WORK INSTRUCTIONS ::
Leaving pictures aside, restate exactly the lines of the data below, from the first one through the line that contains "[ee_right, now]".
━━ DATA SECTION
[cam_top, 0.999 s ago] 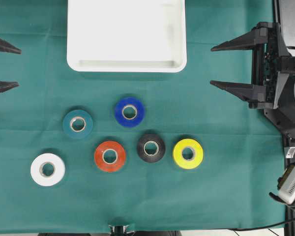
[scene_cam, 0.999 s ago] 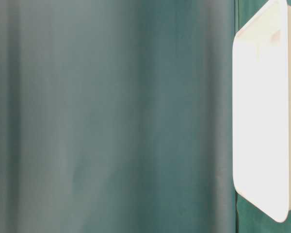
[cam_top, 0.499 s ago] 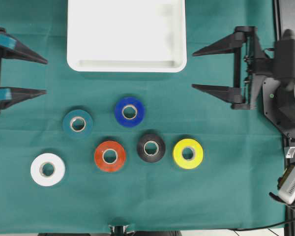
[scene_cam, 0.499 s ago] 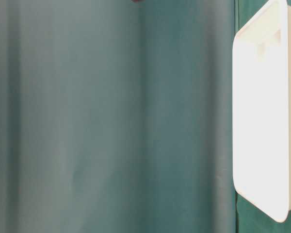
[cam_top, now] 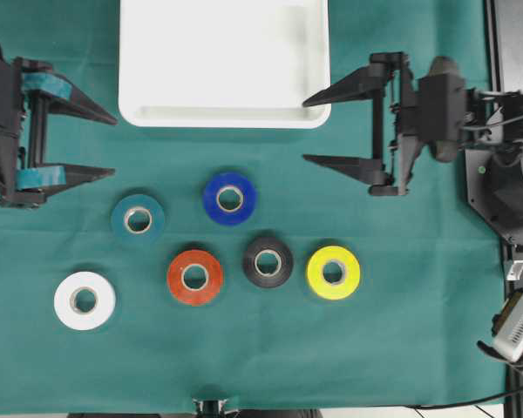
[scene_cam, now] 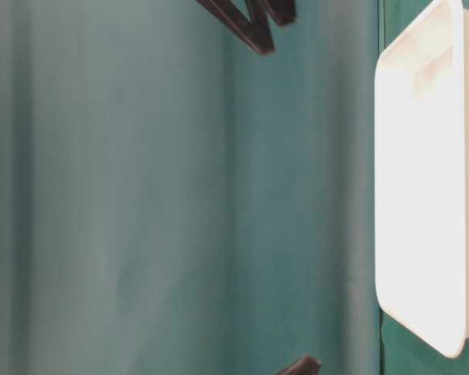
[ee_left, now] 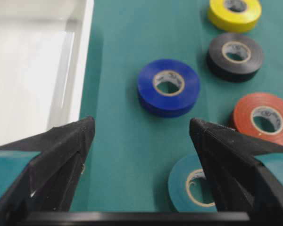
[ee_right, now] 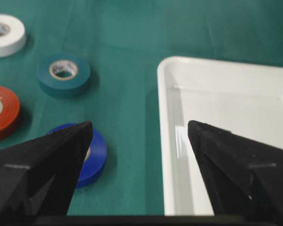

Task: Put the tape alternately from left to right into the white case.
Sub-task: 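Move both grippers inward from the sides toward the tape rolls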

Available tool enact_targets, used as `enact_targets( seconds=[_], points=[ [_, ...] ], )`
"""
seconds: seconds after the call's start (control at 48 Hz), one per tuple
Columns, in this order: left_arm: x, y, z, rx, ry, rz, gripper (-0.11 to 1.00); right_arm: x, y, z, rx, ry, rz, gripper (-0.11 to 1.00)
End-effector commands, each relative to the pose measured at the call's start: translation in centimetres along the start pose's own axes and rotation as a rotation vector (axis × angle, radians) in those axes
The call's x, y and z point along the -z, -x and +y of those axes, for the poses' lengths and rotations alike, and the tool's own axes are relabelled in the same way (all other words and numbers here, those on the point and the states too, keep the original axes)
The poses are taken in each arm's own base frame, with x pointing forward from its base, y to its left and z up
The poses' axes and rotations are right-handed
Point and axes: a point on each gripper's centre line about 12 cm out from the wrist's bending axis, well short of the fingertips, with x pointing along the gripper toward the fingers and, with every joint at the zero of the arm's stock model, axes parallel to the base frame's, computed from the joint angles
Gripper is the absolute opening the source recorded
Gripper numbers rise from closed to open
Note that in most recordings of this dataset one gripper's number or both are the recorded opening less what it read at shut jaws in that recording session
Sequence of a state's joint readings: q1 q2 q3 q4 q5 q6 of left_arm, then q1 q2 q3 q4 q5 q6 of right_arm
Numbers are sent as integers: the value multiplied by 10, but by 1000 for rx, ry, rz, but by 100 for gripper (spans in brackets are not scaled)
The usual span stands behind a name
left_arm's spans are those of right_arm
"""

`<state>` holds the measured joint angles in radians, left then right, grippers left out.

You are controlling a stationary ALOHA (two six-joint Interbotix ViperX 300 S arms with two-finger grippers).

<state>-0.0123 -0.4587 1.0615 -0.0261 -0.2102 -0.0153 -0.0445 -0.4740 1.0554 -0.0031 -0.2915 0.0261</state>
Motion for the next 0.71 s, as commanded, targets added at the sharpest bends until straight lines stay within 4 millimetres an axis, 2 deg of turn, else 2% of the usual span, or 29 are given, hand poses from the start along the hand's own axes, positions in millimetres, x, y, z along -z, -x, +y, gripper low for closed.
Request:
enact_targets(
  seconds=[0.0,0.291,0.52,0.687],
  points=[
    [-9,-6,-1,2,-1,-9,94,-10,-10,0,1,-2,-15,86],
    [-7,-22,0,-1,-3,44,94,-6,-30,-1,4,-2,47,86],
    [-4,-29,-1,-1,-1,121,94,-5,-34,-1,5,-3,75,86],
    [-1,-34,-1,-3,0,179,94,4,-37,-1,7,-7,135,86]
  ],
)
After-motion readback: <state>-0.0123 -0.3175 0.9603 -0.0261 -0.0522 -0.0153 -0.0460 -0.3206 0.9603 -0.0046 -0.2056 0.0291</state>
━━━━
EXPECTED ANSWER ::
[cam_top, 0.999 s ago] 
[scene_cam, 0.999 s ago] 
[cam_top, 0.499 s ago] 
[scene_cam, 0.499 s ago] 
[cam_top, now] 
[scene_cam, now] 
[ee_left, now] 
[ee_right, now] 

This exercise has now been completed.